第2話 価値の高い欠片②



「うーん……こりゃまた凄い」



 颯太ふうた君が、沙羅さらちゃんが出したという『心の欠片』を確かめるのに……扇子の上に載せますと、感心するように眺めていらっしゃいました。



「……そんな凄いか? 柊司しゅうじのと似とるん?」



 僕より先に賢也けんや君が質問しますと……颯太君が、首を縦に振りました。



「結構いい勝負。同じか……少し下くらい」


「と言うことは……」



 下手すると……沙羅ちゃんの欠片で、億越え!?


 やはり、幸運のケサランパサランと言うこともあり……価値が跳ね上がっているのでしょうか!!



「お待たせどすー。……あら」



 美麗みれいさんが仕度を整えてからやって来ますと……僕らの状況を見て、びっくりされました。無理もありません。



「……その、欠片は?」


「沙羅が無意識に出しちゃったんだよねー?」


「お……お嬢さんが、自力で?」


「多分、僕の見て覚えたかも」


「あう!」



 沙羅ちゃんはそうだと言わんばかりに、強く頷きました……。



「……この欠片、誰のもんなん?」



 少しの間、沈黙になりましたが……賢也君が挙手して颯太君達に聞くと、颯太君も美麗さんも首を捻りました。



「せやなあ? うちは、店長はんので十分ですし」


「僕もお金には困っていないし……。必然的に、柊司君じゃない?」


「ぼ、僕ですか!?」


「お店経営している君達なら、あって困らないものでしょ?」


「……確定申告とか、どないすればええんや」


「そこはいじってあげるから〜」



 と言うわけで、見学以上に僕らも換金所で欠片をお金に変えることが決定してしまいました。

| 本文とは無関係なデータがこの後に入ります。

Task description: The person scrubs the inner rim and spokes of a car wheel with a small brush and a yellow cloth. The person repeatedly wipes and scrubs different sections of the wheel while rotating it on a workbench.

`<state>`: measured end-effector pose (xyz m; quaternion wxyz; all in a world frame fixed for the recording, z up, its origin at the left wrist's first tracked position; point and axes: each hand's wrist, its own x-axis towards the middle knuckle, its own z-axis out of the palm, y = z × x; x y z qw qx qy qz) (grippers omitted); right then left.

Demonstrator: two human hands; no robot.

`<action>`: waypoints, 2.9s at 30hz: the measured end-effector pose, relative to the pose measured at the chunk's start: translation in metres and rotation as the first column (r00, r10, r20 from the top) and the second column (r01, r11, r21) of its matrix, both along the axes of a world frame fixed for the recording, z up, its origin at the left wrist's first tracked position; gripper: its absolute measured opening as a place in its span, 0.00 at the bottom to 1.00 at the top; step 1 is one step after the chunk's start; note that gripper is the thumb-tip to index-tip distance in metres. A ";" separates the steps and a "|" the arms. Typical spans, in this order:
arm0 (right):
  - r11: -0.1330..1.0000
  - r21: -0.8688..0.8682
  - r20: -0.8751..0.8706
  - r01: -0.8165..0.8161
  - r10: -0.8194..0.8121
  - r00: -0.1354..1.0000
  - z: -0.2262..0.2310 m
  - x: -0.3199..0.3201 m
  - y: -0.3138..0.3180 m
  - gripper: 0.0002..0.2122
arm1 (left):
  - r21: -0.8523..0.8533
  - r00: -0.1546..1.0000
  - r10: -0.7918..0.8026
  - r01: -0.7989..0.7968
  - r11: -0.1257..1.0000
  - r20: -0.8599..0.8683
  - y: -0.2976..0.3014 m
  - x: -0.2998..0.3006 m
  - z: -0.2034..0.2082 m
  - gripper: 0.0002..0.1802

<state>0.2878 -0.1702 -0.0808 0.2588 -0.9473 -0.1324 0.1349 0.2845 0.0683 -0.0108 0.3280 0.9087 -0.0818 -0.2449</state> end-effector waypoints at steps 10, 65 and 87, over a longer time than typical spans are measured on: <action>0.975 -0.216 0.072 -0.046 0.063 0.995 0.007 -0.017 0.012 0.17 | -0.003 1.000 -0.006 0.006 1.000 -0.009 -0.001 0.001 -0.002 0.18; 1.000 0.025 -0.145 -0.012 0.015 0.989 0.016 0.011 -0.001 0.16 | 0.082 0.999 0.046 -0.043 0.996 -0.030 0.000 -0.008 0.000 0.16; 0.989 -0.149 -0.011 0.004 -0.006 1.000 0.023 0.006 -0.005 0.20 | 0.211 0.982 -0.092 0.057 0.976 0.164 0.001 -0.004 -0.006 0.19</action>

 場所は、美麗さんのお店から十分程度離れた……袋小路の終着点の様なところ。


 まるで、高級旅館のような……朱塗りの壁が特徴の、素晴らしく高い建物でした。最低、五階くらいありそうなくらいです。



「……でか」


「大きいですねぇ」


「あとひと月くらいで年末でしょー? だから、競りがにぎやかになるんだー」


「……競売でもするん?」


「価値のある欠片を、無闇に売り買いさせない方法なんだよー」


「「……なるほど」」



 普通のリサイクル(?)とも少し違うんですね?


 美麗さんが先頭になって玄関の前に立つと……木製の引き戸ですのに、自動扉のように横にスライドされました。


 人間の文明などを、取り入れているとは聞いていましたが……こう言うところにもあるんですね?



「……いらっしゃい」



 中にいらっしゃったのは……銭湯の番台のように作られた店内に、狐耳の初老の男性が座っていました。


 少し高い位置にいましたが、美麗さんがお辞儀をするとその場所から身軽に降りてこられました。



「こんにちは〜。うちら、欠片の換金に来ましてん」


「ほー? 和菓子の、のだけでなく……ん? そちらは?」


「僕のツレ〜!! 大丈夫!! 許可出して連れて来たから!!」


「……左様で」



 男性はチラッと僕と賢也君を見ましたが……特に敵視することもなく、目を伏せただけでした。